Tuesday, November 18, 2014

Golf Clinic Trip - Day 1

(not finished photos to be added when I get them)
Activity: Golf Clinic Trip at Kau Sai Chau
Date: November 10, 2014 ~ November 12, 2014 (Mon-Wed)
Time: 11 am to 1 pm; 2 pm to 4pm (4 per day, 12 in total)
Type: Group (with school's CAS Week)
Organization: The Jockey Club Public Golf Course (LINK)

Hours: 12 hours (in total) - Action

Before this trip, I had never played golf before (if you exclude Wii sports golf, which you really should. I have played mini golf once but that was 8 years ago...), so this was a completely new experience for me. Our class met at school, before taking a bus ride to Sai Kung, and then taking a ferry to Kau Sai Chau, where the Golf Course is located.  

DAY 1 - (November 10)
Today we met our golf instructors for the week: Jacqueline, Robert, Simon, Hung & Eddy.

We started off with the basics, such as the what the "bunker" and "green" is, or how the "par" of the course the number of strokes an expert golfer is expected to need to complete a hole in (with 2 of the strokes being on the green; i.e. Par 4 means four strokes with two strokes to the green and two putters).We also learned some safety rules, such as how you shouldn't hold the club by the grip when walking around with it, as there is a chance you could swing it back and hit someone in the ankles (which did happen a few times by accident).

After a short warm up, we jumped straight into putting. We got paired up and used the putter to pass the ball to each other, being careful to let the ball stop completely by itself so we could gauge how much force we should use to make the ball go a certain distance.

 I quickly learned that even at the most basic stage, golf wasn't as simple as swinging the club in the direction of the hole. Instead, there are a lot of steps you need to take before the club even moves, such as the way you are standing and how straight your arms are. It also made me understand the importance of practice swings, since that way you could make sure every little detail was correct before starting, and could make adjustments if need be.

Then we tried putting into the different holes on the green in two strokes, with all of the holes varying in distance, slope angle etc. I found this very difficult, as it always seemed like I could get the ball in the direction the hole, but it would always over or under shoot the hole.

 This was until an instructor (Simon) taught me that putting is less about the backstroke, since any more than a few inches back and the ball goes flying off or skips over the hole. Instead,  it is more of a pushing motion where the forward stroke is much longer than the back one. This also gave me more control over the direction of the ball, and I was able to get the ball in two strokes more easily.

 After that, we played a game to see who could hit the ball closest to the hole in one stroke. Unfortunately the wind picked up at this point and because it was down hill, my ball missed the hole by quite a bit (though to be fair the shot was straight and it was my 1st day playing golf)

We then learned about chipping, where you use the iron (sand wedge) to hit a ball that is almost but not quite on the green onto the green. This was quite challenging, since like with putting, every little detail before hitting the ball must be correct or the ball will not fly properly. Most of the time, my ball would bounce twice on the club before flying off or roll along the ground like I had putted it.

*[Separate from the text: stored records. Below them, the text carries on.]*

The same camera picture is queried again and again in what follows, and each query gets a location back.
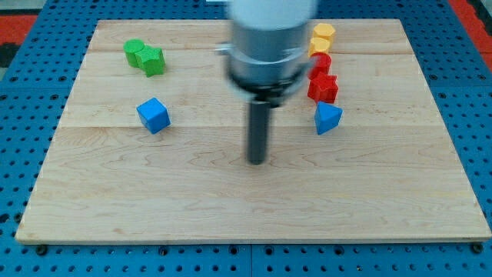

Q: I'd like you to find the yellow heart block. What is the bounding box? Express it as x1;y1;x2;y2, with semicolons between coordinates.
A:
308;37;331;57

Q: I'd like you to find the wooden board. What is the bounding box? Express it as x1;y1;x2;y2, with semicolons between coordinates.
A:
15;19;491;245

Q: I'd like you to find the red star block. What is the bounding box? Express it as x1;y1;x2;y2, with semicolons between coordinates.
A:
307;73;339;104

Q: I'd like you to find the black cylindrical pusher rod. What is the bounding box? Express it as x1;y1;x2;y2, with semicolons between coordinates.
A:
247;101;271;165

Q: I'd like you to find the blue cube block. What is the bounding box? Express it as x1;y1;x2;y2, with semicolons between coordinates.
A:
136;98;171;134

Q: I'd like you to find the green star block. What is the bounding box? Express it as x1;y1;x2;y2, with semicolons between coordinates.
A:
135;45;165;77

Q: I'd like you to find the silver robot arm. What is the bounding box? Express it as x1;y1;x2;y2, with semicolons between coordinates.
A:
219;0;318;108

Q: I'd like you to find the green cylinder block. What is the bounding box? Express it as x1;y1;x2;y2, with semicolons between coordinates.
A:
123;38;145;68

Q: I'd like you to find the blue triangle block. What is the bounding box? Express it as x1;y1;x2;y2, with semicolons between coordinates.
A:
314;102;343;135

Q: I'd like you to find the yellow hexagon block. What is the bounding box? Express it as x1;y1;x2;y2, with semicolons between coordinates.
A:
312;23;336;43

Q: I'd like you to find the red cylinder block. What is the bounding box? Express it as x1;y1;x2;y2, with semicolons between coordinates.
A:
307;52;331;80

After lunch, we went to the driving range to learn how to do half and full swing golf strokes with the iron (7 iron). Jacqueline showed everyone how to hold the club before Robert and Hung showed slow motion the half and full swings. 

 Jacqueline teaching us how to hold the club 
( I probably don't need to point out who I am, but just in case, short person in the front row with the lime green polo)

We then went off to try it ourselves, practicing with the half swing before going onto the full swing. I found this very difficult, since after about an hour, when everyone had progressed to full swings, I was still stuck there doing half swings, because I was only able to get the ball to skip a little if I was lucky, or just completely miss the ball and hit the ground if I wasn't. After a while, Eddy walked by and watched me swing. 

Apparently I was having trouble because whenever I brought the club up, I would sometimes unknowingly bend my left arm and have a straight left wrist, rather than the other way around. This ment that even though the club was lined up with the ball at the start, by the time the club came down, the angle was all wrong and I would miss the ball completely. He also recommended that I hold the "follow through" longer (for at least 3 seconds) and put my weight on my left leg while turning my hips and right leg. This way, it would help my ball fly upward at an angle.After being given these tips, I was able to get a decent half swing. Unfortunately, I ran out of time to fully practice the full swing. 

Overall, my first day of golf ever was quite enjoyable. I learned a lot of things I would have never known if I didn't go on this trip. 

I also had a new found respect for golf, since before I had always thought before that it wasn't "really a sport" like how swimming might be. However, after this day, I realized that although it may not evolve all the endurance or strength other sports require, it makes up for that in the sheer amount of precision and skill you need to make the ball go in the right direction at the right speed, but only having a few practice swings at most to take all of that into account. Every little thing from if your arms are straight or not, to the angle of your club can influence a stroke, which makes getting consistent strokes very hard without practice.

That is it for today! On to the next!